# A Dynamic Timing Control Technique Utilizing Time Borrowing and Clock Stretching

Kwanyeob Chae, Saibal Mukhopadhyay, Chang-Ho Lee, and Joy Laskar Georgia Institute of Technology, Atlanta, GA 30332

Abstract- In this paper, a dynamic timing control technique employing a time-borrowing flip-flop with a time-borrowing detection and a clock shifter is presented to prevent timing errors of a system with a minimized performance penalty. The proposed flip-flop allows time borrowing during a time-borrowing window ( $T_{BW}$ ) on critical paths and generates a time-borrowing detection signal used by the clock shifter to stretch the clock period by  $T_{BW}$ . This makes the system delay-error tolerant at a lower voltage or a higher frequency without any error management. To validate the proposed technique, we designed a prototype in a 180-nm CMOS technology. At a 10% activation probability of critical paths, the measurement results show a power reduction of up to 22% (at the same clock frequency) or an operating frequency increase of up to 10% (at the same power) compared to those of a conventional design.

# I. INTRODUCTION

Smaller device dimensions achieved by technology scaling have enabled a higher level of integration and faster switching speed. However, this trend has increased process variation and power consumption [1]. Process variation results in a significant spread of delay [2]. Furthermore, rapidly-growing power consumption impacts environmental variations such as the supply voltage and the temperature [3]-[6]. Since higher power consumption leads to higher voltage droop and temperature, it is becoming more difficult to achieve higher performance at low supply voltage [3].

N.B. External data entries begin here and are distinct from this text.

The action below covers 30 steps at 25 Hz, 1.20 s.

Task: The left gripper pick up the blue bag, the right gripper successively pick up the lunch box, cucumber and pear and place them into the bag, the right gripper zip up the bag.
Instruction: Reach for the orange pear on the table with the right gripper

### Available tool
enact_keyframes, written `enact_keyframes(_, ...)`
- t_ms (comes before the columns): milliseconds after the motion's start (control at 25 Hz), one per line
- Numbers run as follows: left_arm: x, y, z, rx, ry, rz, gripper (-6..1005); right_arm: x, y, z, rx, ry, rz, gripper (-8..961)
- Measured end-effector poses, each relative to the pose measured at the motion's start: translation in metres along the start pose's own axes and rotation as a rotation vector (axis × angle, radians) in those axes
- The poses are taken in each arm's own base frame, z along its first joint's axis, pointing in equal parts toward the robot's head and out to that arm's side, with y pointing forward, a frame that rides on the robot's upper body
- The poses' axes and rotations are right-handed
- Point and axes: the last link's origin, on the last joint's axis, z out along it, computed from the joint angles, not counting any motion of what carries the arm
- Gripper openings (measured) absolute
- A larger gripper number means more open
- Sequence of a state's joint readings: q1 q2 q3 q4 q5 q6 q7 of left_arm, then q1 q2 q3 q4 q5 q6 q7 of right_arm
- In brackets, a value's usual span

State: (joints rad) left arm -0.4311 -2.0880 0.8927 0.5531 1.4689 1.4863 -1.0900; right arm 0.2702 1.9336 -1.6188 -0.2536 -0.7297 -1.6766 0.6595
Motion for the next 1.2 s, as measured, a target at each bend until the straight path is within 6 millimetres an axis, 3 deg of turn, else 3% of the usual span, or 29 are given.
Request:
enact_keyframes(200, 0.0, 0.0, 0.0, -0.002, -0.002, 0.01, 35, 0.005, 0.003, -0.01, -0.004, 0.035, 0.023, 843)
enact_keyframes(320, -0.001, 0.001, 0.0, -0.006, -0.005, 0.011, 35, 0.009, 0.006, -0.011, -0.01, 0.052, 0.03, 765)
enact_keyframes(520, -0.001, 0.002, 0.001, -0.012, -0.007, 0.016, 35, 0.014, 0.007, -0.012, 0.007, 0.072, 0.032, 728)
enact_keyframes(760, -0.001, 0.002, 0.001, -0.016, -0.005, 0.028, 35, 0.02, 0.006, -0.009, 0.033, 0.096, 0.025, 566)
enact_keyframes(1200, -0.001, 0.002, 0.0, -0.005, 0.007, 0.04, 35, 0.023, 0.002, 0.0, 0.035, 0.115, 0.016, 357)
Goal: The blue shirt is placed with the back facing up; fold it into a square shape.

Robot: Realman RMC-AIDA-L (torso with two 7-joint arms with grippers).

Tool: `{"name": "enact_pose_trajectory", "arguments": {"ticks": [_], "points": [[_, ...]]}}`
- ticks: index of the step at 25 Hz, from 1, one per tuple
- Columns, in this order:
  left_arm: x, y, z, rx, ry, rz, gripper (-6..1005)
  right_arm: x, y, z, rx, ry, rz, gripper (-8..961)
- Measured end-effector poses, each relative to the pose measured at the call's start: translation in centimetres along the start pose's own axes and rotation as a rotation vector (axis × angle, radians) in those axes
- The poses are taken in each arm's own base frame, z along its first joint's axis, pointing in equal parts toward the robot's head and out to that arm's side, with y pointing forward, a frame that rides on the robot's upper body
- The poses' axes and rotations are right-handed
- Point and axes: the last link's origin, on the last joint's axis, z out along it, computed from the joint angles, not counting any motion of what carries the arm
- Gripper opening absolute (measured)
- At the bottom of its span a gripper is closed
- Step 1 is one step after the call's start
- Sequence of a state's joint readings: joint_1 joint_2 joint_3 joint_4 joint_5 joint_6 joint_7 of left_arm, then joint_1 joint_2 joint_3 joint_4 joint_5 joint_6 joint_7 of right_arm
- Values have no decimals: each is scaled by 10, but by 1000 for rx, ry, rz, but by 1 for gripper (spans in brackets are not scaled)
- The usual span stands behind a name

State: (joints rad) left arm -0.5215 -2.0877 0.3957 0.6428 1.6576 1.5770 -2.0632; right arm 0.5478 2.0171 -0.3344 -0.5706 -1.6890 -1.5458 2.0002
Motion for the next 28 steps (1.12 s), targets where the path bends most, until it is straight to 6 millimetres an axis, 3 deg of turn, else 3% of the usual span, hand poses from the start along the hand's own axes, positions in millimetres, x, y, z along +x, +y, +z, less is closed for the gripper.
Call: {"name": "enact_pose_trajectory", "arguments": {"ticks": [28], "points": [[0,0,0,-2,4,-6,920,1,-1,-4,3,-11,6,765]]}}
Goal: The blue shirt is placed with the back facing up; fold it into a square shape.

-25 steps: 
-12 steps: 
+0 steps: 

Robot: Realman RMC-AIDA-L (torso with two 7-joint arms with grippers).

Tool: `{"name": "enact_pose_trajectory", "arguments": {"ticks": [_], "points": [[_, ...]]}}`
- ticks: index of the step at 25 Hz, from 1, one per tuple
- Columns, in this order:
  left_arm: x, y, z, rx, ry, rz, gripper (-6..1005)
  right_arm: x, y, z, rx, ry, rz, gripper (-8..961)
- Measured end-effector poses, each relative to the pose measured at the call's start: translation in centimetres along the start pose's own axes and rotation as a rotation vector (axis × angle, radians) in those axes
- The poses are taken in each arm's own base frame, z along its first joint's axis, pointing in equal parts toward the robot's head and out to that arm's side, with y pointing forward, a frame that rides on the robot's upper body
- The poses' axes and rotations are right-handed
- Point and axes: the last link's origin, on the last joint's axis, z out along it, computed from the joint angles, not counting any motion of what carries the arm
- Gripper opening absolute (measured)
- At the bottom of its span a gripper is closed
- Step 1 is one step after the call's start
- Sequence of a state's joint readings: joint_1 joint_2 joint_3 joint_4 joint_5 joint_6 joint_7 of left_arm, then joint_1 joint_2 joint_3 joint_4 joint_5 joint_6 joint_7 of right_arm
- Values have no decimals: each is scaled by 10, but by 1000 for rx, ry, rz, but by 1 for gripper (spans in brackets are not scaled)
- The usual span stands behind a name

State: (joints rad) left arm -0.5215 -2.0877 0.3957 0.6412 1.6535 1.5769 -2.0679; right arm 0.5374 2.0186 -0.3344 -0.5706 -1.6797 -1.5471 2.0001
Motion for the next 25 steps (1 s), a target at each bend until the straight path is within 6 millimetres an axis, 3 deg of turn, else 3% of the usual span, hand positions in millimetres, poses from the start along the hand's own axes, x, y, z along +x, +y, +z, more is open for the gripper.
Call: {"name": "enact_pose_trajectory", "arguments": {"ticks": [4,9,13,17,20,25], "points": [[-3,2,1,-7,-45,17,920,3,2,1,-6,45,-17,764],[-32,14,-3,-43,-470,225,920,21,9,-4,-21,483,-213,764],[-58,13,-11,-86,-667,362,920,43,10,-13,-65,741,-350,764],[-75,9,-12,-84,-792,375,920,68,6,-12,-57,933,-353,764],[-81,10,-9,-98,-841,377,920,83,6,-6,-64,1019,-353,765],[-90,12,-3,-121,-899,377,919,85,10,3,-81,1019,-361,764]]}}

Under increasing process and environment variations, it is more demanding for a corner-based design approach to meet aggressive performance specifications [7]. This issue has led to many adaptive design methods that achieve higher performance by overcoming variation factors utilizing replica circuits, which have high correlation with critical path delays of actual circuits [8]-[11]. By tracing the delay of replica circuits, the supply voltage or operating frequency can be dynamically changed to prevent chip failure while maintaining higher performance or lower power consumption. However, different variations in process, voltage, and temperature (PVT) between actual circuits and replica circuits are unavoidable since their geometrical locations are different [4]. Thus, an adaptive design with replica circuits requires a safety margin to prevent chip failure.

An in-situ error detection and correction mechanism is effective method for removing the safety margin while maintaining reliability by managing detected errors [3]-[6]. If an error occurrence is very rare, a system with the in-situ error detection and correction method can achieve higher performance or lower power consumption [4]. However, this approach requires additional power consumption and a performance penalty for recovery or architectural replay [3]. This paper proposes a method of removing the safety margin with a minimized performance penalty. A flip-flop, which allows time borrowing during a time-borrowing window ( $T_{BW}$ ) and generates a detection signal in the presence of time borrowing, is presented. It also proposes a clock shifter that stretches the clock period by  $T_{BW}$  in the detection of time borrowing to pay borrowed time back in the next clock cycle, which can reduce the performance penalty when time borrowing occurs. Therefore, a design employing the time-borrowing flip-flop (TBFF) in conjunction with the clock shifter can reduce power consumption or increase the clock frequency even at a high activation probability of critical paths.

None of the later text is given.